What's on your bookshelf?

Looking at other people's bookshelves is fascinating!

Do share a favourite book, or a book you would like to read one day. 

  • Eeeeuw! Well I suppose why not. There are enough other mites and other nasties that live on us. The bane of my life. 

  • That sounds like a very interesting read - off to check it out now! 

  • The fact that errors can be reported to Project Gutenberg gives me great joy - I rarely read a book without spotting at least one! I also like the fact you can download different versions of the text (with/without illustrations). 

  • This is how I look at it! 

  • Not to mention booklice https://en.m.wikipedia.org/wiki/Psocoptera

    It's quite a while now since I have seen any, I sold most of my oldest books to pay for my wedding! 

  • Books don't last forever anyway! Pages go yellow, the spine unglues, pages fall out at a touch. 

  • I used to try and keep all my books perfect.  I'm still keen on that for fiction but I no longer obsess about it - I've come to think that, at the end of the day, you get the best out of them by using them.  So now I don't mind if they get a bit bag bashed or whatever anymore.  But I do really understand why you want to try and keep them perfect, because there's something very nice about a perfect looking book.

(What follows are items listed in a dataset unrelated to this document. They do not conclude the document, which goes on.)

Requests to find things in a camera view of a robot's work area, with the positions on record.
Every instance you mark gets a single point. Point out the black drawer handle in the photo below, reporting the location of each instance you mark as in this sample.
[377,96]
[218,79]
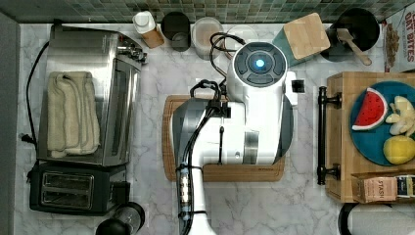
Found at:
[322,171]

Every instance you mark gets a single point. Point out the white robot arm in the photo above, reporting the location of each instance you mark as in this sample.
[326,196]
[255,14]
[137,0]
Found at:
[253,127]

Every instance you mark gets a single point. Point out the wooden cutting board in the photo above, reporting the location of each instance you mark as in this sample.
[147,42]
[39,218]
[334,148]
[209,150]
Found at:
[213,172]

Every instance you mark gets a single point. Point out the clear cereal jar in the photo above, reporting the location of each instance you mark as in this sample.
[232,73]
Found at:
[201,32]

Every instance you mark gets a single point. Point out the white plate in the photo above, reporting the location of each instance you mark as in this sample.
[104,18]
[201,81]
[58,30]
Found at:
[245,32]

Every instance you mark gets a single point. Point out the black cylindrical cup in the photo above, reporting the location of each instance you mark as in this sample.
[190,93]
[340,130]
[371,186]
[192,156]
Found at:
[175,26]

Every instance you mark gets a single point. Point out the silver toaster oven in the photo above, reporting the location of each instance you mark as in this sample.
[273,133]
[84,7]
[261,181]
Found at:
[92,80]

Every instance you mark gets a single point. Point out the white lidded bottle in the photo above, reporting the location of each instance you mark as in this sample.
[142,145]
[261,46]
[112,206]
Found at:
[146,26]

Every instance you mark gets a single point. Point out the teal canister with wooden lid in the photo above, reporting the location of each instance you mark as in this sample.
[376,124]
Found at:
[300,40]

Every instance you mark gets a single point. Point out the beige folded towel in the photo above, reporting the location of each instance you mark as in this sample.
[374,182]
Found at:
[73,127]

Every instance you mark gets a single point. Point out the wooden spoon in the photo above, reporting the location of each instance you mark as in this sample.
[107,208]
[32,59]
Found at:
[344,36]

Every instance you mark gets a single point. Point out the black two-slot toaster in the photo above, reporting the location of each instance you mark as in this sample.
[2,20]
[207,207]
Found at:
[78,189]

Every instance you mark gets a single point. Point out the plush watermelon slice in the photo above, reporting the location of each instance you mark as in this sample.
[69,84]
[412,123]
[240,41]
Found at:
[372,111]

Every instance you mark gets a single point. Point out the stash tea box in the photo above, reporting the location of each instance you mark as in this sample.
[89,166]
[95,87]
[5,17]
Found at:
[383,189]

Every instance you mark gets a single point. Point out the large black bowl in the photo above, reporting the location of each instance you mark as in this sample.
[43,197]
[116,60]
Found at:
[362,26]

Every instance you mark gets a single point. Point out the white paper towel roll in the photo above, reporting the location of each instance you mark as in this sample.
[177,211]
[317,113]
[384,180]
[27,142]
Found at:
[362,219]

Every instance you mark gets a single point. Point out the plush yellow lemon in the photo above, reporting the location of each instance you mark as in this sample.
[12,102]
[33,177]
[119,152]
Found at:
[399,149]

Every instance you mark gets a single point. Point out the plush peeled banana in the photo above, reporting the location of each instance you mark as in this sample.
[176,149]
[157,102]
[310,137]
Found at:
[402,118]

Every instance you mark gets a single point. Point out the oat bites cereal box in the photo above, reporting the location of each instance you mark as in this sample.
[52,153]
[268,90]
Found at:
[399,41]

    I don't remember where, but some years ago I read something about the importance of textbooks versus your notes you make when learning subjects.  I had to throw away all my school and University notes because they just took up too much space and I rarely, if ever, looked back at them.  But the thing I read pointed out that if you keep your textbooks, and annotate them with your observations (I use pencil so I can update them as my observations improve), and highlight the most important bits, then you always have those to refer back to and you have useful notes right in the book as well.  The highlights also lead you straight to the "crunch" so you don't have to bother wading through all the "fluff" if you don't need to.  Plus, because you used the textbooks to learn the subject, you're already familiar with them and should have an idea where you need to look for particular information.  Also, you hope that the textbooks are reasonably definitive sources of information!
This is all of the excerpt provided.